A short sidestep brought us to a rolling pitch with similar snow conditions as the summit pyramid. Quickly we found ourselves at the top of the Autobahn Face. Conditions were still variable but much improved over the West Buttress proper. Two thousand feet of fall line skiing brought us to the low spot below 17 Camp. We cramponed back through a much more crowded camp than when we left, and headed back down Washburn Ridge.
We descended the fixed lines and transitioned back to skis as the sun passed below the horizon, illuminating Hunter and Foraker in bright red alpenglow. Midnight boot deep powder skiing ushered us back to the tents, and warm sleeping bags.
(Editor’s note: Due to time constraints the crew is planning on providing photos once they’re back in civilization.
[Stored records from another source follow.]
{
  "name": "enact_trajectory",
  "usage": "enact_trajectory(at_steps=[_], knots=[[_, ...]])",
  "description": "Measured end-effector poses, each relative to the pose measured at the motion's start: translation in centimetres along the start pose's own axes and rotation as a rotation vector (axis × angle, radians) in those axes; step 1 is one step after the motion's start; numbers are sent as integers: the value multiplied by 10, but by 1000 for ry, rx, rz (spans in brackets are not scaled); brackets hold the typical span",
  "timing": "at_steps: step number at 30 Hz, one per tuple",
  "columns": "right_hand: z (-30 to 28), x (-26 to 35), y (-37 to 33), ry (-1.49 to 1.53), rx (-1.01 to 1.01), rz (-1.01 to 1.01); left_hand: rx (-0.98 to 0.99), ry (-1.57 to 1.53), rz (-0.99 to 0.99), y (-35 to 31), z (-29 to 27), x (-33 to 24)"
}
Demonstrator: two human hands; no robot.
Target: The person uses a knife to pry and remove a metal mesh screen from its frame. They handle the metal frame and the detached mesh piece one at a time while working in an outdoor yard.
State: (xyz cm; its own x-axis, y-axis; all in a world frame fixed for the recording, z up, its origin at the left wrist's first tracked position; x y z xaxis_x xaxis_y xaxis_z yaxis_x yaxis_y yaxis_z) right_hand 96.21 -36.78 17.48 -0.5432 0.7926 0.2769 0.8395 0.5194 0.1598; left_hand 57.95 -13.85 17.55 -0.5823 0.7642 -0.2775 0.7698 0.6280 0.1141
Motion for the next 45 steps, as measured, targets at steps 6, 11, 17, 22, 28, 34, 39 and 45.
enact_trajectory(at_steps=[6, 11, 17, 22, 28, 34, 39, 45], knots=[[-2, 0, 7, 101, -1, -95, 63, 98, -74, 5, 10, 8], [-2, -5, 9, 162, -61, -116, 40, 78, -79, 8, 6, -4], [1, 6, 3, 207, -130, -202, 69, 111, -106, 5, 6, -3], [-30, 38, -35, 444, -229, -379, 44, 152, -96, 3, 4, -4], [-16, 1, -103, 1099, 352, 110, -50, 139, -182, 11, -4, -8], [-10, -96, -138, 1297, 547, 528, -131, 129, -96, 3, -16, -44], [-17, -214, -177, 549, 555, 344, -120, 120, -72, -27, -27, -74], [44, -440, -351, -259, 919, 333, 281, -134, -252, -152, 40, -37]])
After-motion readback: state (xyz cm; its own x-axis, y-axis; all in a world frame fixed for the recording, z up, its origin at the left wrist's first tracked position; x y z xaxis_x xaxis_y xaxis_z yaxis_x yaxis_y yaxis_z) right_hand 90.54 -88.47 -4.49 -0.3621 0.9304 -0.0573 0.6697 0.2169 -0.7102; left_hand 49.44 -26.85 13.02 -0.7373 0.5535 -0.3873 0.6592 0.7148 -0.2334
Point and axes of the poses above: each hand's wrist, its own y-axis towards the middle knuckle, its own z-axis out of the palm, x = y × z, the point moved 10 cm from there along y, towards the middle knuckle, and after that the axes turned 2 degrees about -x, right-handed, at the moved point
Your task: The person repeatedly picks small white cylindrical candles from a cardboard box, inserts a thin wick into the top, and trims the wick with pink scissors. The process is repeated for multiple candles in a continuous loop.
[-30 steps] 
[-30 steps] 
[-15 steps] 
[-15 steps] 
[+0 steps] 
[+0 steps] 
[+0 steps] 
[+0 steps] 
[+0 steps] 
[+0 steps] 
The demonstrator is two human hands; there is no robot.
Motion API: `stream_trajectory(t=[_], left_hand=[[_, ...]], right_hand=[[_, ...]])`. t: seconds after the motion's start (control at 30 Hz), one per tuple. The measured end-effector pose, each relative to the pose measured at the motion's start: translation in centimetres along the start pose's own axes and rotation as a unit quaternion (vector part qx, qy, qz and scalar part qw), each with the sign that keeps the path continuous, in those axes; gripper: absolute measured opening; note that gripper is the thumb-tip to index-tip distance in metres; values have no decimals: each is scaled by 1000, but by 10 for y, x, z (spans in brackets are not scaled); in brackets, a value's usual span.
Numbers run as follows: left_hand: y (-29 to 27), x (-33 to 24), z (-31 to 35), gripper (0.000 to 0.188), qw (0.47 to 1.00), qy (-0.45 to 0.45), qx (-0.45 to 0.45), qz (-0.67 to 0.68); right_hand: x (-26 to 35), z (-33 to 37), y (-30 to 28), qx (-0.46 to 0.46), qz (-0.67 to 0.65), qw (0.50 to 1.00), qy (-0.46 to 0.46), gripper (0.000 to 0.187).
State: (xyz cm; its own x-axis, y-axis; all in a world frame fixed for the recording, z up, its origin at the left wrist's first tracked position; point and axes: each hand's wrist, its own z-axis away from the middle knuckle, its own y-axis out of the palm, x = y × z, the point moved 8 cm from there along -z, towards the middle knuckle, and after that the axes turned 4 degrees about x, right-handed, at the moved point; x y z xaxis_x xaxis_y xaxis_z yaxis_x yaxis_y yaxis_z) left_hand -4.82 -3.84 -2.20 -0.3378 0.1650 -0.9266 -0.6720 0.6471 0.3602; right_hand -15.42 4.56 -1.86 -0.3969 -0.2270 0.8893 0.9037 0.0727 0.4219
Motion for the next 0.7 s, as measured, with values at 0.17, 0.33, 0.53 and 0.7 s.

Autobahn Face is the area above what’s labeled as “Autobahn” on the map below. It’s a nice ski line that’s much more direct than circling around on the standard climbing route.)
(‘Ski The Big 3 is an Alaskan ski mountaineering expedition cooked up by four deprived (or perhaps depraved?) guys who never get enough ski and snowboard alpinism. Aaron Diamond, Evan Pletcher, Anton Sponar, Jordan White. The idea is to ski Denali, Mount Foraker, and Mount Hunter all during one expedition.)